I have a problem with the code of one of my plugins. I would like to make asynchronous calls and use callbacks but it doesn’t seem to work. My callbacks are never executed.
The code below is working on a node v14 but not on the plugin. I can’t debug it very well but when i had an alert in the then arrown function it’s never executed (i don’t have the error alert is not defined).
For example:
indent preformatted text by 4 spaces
const sftpClient = require(‘ssh2-sftp-client’);
const { exit } = require(‘process’);
const https = require(‘https’);
let remote = ‘FOLDER/youhou.json’;
let data = ‘YOURURL’;
Because i can’t see the file on the FTP even if the code is working locally.
Why do you mean by context.async? this? Asynchronous context tracking | Node.js v19.2.0 Documentation
I have also tried this But it’s also only working locally not on Bubble
const sftpClient = require(‘ssh2-sftp-client’);
const https = require(‘https’);
const sftp = new sftpClient();
let data = FILEURL;
let remote = YOURFOLDER;
const toto = new Promise(function (resolve, reject) {
https.get(data, async (stream) => {
try {
await sftp.connect({
host: HOST,
port: PORT,
username: USERNAME,
password: PASSWORD
});
console.log(‘Successfully connected to sftp’);
} catch (error) {
console.log(error);
}
try {
await sftp.put(stream, remote);
resolve(‘done ’);
} catch (err) {
reject(err);
console.log(‘failed:’, err);
}
});
});
adding on to this, you should download your IDE of choice (I recomend WebStorm or, for a more simple solution, VS Code). Then, install Node 14 on your computer (this means that your version of node and Bubble’s will be pretty close to the same, so you know that what works on your computer should work on the sever. Debug everything in your IDE, then copy and paste to the server.

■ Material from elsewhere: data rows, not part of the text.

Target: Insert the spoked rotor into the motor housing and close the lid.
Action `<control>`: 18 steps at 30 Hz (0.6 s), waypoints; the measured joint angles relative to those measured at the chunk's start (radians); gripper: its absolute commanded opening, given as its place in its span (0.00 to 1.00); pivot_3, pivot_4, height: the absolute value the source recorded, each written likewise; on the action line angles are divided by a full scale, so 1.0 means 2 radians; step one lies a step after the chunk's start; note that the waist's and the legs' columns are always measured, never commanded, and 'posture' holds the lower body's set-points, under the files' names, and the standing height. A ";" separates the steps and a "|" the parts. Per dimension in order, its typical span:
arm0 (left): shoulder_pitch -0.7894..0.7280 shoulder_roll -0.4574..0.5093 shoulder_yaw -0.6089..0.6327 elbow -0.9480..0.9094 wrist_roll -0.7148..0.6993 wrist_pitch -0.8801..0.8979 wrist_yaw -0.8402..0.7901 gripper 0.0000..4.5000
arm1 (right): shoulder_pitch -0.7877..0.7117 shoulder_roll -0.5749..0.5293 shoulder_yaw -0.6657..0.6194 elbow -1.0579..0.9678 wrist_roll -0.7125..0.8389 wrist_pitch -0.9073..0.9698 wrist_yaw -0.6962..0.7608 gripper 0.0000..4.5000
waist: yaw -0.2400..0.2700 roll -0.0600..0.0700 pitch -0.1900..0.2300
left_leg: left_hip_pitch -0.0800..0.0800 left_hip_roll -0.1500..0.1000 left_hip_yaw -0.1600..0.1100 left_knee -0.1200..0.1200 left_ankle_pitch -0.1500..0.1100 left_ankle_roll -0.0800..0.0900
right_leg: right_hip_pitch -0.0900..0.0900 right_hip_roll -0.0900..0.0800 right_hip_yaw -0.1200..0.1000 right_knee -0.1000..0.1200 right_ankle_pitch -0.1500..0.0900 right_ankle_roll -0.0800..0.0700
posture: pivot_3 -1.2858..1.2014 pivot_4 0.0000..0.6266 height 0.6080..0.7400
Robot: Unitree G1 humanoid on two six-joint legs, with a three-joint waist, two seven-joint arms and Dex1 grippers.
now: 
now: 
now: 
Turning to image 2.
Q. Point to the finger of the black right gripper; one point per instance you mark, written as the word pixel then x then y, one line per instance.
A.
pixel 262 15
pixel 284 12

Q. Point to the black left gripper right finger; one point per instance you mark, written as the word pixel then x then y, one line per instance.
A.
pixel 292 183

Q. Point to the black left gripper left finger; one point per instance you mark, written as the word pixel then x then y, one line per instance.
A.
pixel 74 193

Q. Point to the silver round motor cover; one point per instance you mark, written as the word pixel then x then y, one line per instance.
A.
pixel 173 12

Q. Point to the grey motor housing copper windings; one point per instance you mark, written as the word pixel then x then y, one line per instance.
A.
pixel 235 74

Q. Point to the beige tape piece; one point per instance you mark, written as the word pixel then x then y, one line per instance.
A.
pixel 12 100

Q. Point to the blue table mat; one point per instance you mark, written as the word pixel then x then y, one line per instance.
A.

I’ve noticed that .then(…) and also async/await work perfectly on the front-end/client-side, but fail miserably on the backend–unless you do everything inside context.async.
let returnThisToTheUser = context.async(async callback => {
await operation1;
const t = await operation2;
const abc = operation3.then( resp => {
callback(null, resp);
})
if(err) {
callback(err, null);
}
})
return {
"my return var in bubble plugin editor": returnThisToTheUser
}
Note that you do not define what callback is, Bubble does. It is a function that takes parameters (in this order) error and return value. If an error occurs, Bubble is supposed to log it. If not, it assigns the return value to whatever variable you’re using (in my example, this would be returnThisToTheUser (essentially, after the whole async operation occurs, we do let returnThisToTheUser = the second parameter of callback).